» What is required:
Go through the material and return every line that contains the string "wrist".

——

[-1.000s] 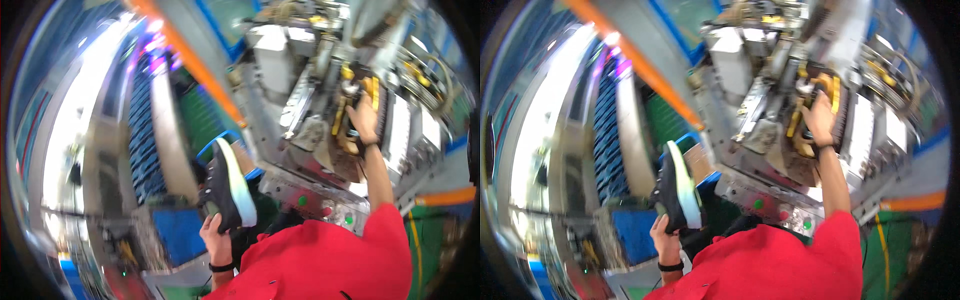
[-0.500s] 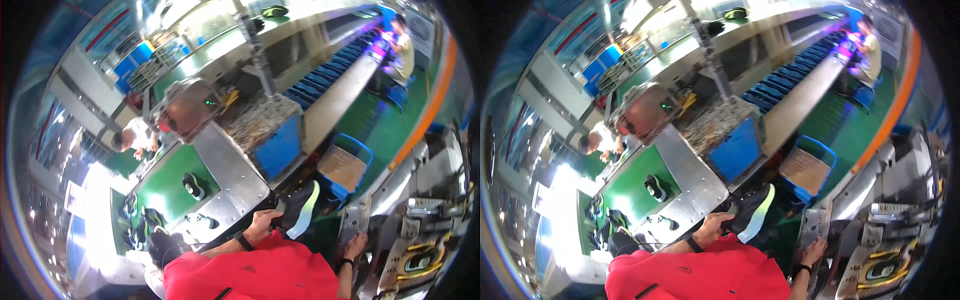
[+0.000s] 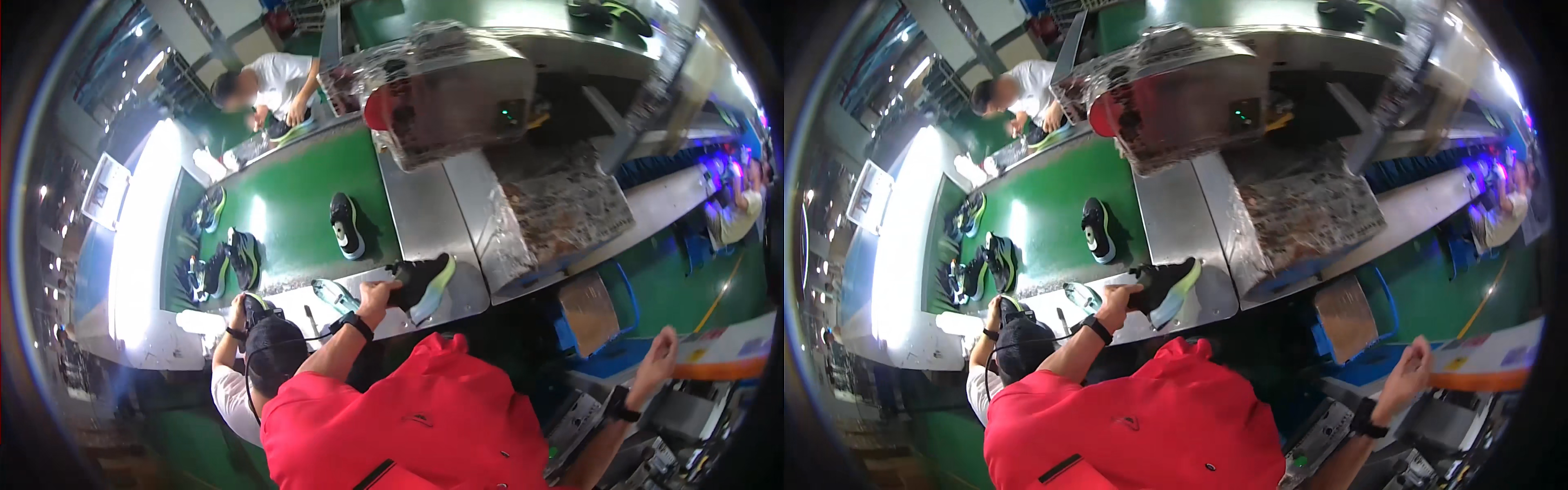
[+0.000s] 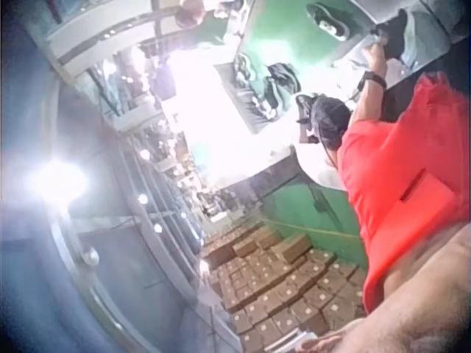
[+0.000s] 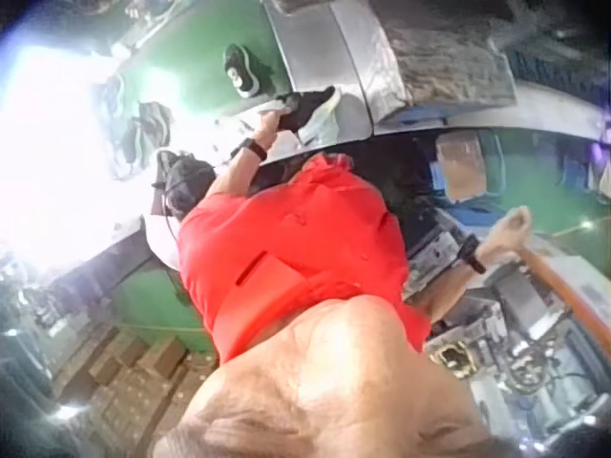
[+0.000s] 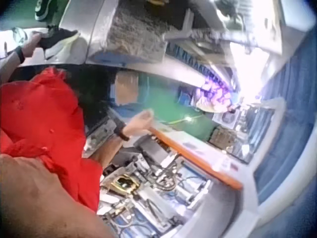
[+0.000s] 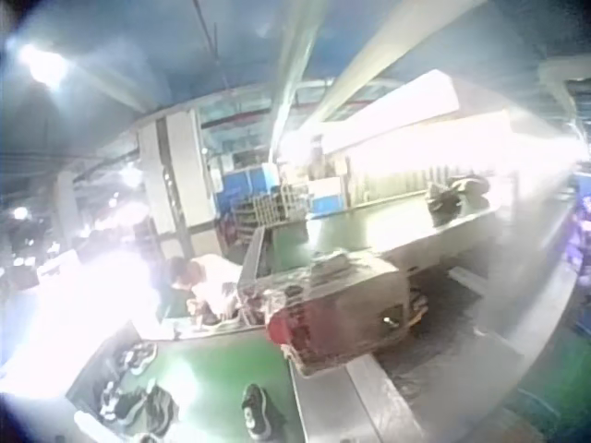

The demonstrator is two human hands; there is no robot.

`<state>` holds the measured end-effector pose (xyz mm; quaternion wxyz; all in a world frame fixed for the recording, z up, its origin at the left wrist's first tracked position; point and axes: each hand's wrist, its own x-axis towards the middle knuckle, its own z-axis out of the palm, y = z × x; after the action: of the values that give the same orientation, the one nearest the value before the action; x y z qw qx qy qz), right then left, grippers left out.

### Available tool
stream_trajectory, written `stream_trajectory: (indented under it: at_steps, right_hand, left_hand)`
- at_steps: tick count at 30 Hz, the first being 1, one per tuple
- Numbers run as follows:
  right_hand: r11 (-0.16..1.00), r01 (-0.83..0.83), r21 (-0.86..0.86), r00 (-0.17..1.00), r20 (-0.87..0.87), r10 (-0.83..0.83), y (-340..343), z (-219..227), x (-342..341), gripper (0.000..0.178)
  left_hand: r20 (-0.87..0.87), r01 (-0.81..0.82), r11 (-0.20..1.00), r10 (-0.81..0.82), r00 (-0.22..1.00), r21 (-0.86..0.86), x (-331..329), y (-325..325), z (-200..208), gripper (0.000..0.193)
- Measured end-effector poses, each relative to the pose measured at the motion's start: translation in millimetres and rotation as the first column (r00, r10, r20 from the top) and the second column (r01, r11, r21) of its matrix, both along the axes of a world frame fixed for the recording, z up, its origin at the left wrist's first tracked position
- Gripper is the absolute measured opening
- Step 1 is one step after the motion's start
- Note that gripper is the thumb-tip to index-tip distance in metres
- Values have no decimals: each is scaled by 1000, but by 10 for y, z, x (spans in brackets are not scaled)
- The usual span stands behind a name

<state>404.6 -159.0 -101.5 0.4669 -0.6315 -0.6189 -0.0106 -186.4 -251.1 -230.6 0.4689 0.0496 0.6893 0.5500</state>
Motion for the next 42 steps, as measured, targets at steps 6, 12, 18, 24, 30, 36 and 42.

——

» Exercise result:
`<state>` holds the measured end-effector pose (xyz mm; quaternion wxyz; all in a world frame fixed for the recording, z up, its origin at the left wrist's first tracked position; point and axes: each hand's wrist, its own x-axis towards the middle knuckle, its own z-axis out of the palm, y = z × x; after the action: of the values that give the same orientation, the one nearest the value before the action; x y z qw qx qy qz), right then left, grippers left out.
- Measured end-effector poses, each relative to the pose measured at the motion's start: translation in millimetres and rotation as the first column (r00, r10, r20 from the top) and the second column (r01, r11, r21) of its matrix, both along the axes of a world frame fixed for the recording, z up, its origin at the left wrist's first tracked position

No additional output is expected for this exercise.